What to produce: In the records below, find each line with the word "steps" and copy it.

(Stored data entries)
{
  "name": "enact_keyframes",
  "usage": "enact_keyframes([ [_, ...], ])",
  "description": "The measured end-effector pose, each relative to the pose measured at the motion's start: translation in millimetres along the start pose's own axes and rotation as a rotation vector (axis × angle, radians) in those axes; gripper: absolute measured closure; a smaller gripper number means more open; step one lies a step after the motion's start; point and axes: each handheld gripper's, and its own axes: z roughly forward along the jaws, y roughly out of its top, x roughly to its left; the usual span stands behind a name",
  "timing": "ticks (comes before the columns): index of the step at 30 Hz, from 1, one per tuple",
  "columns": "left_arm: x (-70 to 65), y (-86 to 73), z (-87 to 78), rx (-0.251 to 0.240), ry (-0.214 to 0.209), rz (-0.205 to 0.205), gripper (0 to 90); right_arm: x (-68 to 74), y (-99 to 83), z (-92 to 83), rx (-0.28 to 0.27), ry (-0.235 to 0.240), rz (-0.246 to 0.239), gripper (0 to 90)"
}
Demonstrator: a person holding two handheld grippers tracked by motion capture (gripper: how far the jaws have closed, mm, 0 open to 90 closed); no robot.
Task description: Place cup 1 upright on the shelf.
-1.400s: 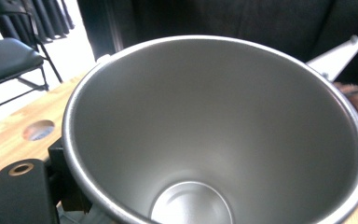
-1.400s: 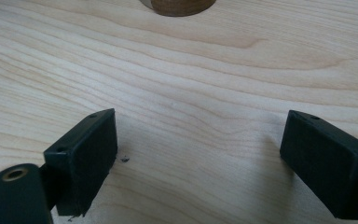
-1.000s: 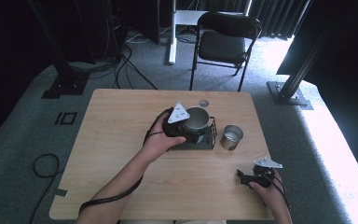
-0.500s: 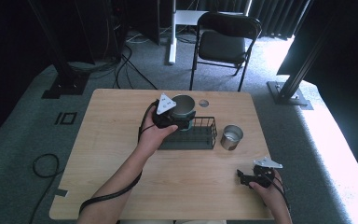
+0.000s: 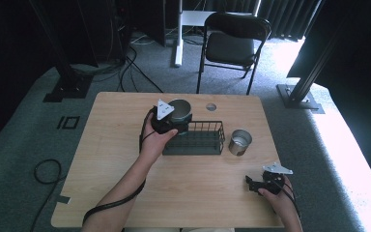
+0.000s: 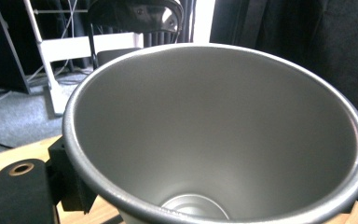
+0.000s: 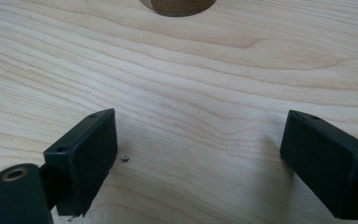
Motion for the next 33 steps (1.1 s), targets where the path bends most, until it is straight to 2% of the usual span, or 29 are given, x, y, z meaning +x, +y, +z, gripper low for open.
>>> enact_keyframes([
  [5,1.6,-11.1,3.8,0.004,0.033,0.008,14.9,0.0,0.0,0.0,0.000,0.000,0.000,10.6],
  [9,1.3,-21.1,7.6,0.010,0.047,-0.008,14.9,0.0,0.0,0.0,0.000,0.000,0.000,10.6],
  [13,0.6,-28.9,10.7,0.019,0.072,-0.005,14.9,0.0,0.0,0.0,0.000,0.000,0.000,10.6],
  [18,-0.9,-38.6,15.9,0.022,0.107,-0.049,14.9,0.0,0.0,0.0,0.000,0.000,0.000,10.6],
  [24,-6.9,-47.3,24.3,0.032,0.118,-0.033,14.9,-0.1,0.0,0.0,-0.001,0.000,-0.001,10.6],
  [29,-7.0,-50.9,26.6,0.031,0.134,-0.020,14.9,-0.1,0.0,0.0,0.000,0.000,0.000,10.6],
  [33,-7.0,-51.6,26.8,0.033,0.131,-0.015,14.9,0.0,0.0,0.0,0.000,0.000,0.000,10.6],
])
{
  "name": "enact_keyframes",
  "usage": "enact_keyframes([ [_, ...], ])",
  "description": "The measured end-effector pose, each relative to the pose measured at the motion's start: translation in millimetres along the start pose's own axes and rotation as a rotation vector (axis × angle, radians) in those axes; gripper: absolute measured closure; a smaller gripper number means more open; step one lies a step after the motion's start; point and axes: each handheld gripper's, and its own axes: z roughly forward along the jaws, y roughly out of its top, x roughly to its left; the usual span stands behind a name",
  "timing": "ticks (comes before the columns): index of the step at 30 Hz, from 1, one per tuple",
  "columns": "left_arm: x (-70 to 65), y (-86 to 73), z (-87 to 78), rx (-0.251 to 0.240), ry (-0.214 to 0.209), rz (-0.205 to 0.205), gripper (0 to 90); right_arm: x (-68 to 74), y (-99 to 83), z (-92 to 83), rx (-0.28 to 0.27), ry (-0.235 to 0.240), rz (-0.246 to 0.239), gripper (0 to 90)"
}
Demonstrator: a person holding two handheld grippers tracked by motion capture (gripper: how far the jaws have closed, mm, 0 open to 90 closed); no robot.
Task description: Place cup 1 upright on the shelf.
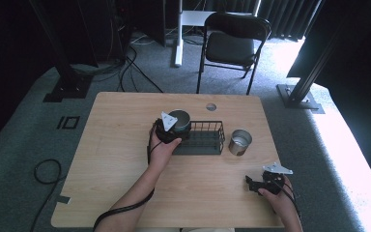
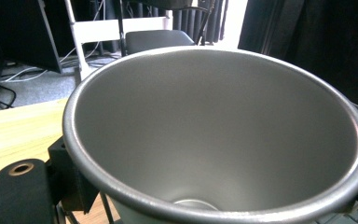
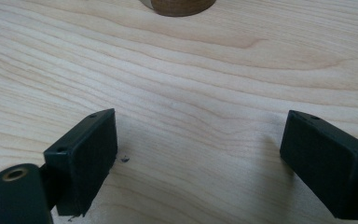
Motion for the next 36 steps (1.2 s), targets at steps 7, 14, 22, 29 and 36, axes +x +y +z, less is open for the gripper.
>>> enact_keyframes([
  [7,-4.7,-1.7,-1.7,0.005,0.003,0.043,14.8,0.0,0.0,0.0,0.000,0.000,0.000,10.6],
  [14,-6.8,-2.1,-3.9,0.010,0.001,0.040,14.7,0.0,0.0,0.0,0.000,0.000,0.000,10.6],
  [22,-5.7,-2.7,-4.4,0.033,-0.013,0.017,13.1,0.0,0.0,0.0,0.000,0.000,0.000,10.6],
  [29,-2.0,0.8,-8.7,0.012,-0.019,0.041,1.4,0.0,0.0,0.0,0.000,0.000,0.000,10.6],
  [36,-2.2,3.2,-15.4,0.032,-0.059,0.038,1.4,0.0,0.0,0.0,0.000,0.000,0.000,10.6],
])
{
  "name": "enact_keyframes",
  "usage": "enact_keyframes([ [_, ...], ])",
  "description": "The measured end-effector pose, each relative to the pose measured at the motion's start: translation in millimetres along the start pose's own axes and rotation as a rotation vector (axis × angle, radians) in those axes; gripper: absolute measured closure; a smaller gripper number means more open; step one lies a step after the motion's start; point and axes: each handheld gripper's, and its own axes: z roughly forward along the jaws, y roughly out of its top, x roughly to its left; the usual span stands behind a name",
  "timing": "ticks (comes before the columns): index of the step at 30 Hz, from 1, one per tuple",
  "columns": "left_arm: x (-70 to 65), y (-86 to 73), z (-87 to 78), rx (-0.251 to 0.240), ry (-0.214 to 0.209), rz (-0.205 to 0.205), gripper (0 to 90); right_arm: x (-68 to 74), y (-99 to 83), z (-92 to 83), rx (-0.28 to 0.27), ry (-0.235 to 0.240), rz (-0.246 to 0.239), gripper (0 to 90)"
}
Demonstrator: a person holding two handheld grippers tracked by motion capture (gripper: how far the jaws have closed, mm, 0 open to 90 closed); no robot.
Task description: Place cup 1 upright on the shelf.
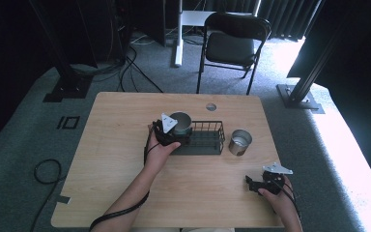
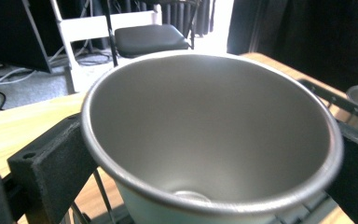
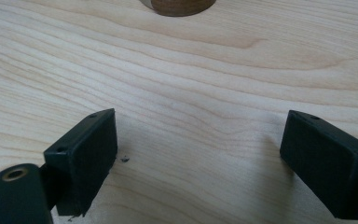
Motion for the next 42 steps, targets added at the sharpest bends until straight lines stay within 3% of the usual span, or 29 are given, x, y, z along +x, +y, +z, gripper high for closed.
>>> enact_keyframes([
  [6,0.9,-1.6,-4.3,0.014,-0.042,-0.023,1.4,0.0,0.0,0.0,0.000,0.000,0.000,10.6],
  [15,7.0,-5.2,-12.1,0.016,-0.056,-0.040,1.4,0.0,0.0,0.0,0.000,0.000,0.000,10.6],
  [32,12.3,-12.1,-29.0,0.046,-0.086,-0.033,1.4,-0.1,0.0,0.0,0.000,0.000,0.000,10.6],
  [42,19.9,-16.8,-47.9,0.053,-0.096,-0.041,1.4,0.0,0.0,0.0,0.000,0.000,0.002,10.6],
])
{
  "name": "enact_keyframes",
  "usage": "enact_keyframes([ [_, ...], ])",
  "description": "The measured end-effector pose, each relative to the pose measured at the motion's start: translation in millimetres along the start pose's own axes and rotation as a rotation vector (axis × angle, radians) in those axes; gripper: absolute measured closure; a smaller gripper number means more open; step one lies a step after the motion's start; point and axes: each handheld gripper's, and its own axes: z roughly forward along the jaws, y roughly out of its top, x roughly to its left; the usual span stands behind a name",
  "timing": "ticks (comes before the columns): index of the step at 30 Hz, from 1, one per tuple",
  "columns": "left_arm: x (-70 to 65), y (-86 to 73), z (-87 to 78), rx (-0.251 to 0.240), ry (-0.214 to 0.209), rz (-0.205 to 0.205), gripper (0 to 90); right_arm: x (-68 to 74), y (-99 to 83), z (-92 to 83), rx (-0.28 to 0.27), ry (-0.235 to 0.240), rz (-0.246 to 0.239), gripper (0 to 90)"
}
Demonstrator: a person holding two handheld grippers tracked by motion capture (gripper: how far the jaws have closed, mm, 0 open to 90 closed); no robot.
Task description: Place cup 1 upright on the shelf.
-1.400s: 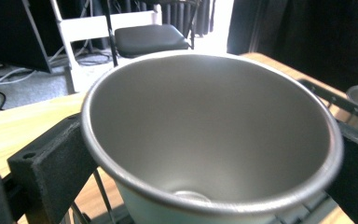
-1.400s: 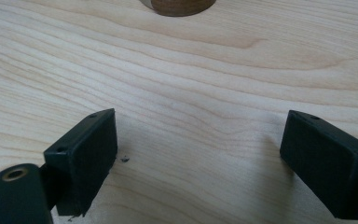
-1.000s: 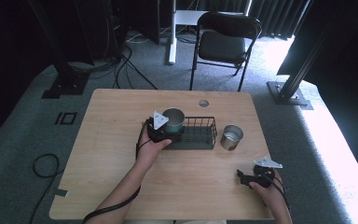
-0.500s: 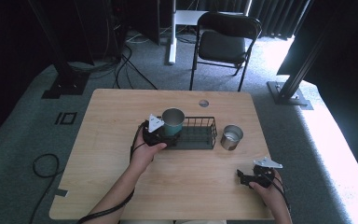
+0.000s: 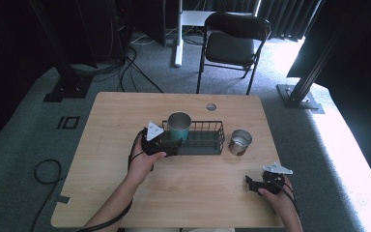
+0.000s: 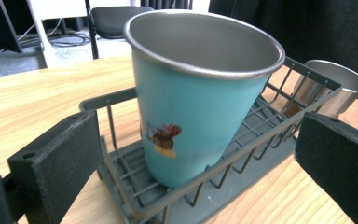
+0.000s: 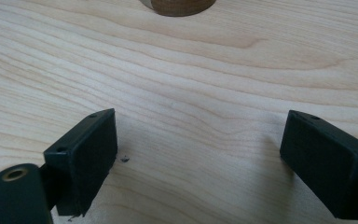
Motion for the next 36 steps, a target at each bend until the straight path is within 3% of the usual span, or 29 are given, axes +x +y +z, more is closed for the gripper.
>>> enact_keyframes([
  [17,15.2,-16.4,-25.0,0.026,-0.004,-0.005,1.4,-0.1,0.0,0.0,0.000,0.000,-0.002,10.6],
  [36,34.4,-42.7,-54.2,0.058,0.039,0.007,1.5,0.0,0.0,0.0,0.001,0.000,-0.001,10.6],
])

Solution to the exercise:
Motion for the next 33 steps (1.1 s), targets where the path bends most, until it is straight to 2% of the usual span, or 29 are given, x, y, z meaning +x, +y, +z, gripper low for open.
Motion for the next 36 steps (1.2 s), targets at steps 7, 14, 22, 29 and 36, axes +x +y +z, less is open for the gripper.
Motion for the next 42 steps, targets added at the sharpest bends until straight lines stay within 3% of the usual span, or 29 are given, x, y, z along +x, +y, +z, gripper high for closed.
Motion for the next 36 steps, a target at each bend until the straight path is within 3% of the usual span, or 29 are given, axes +x +y +z, more is closed for the gripper.

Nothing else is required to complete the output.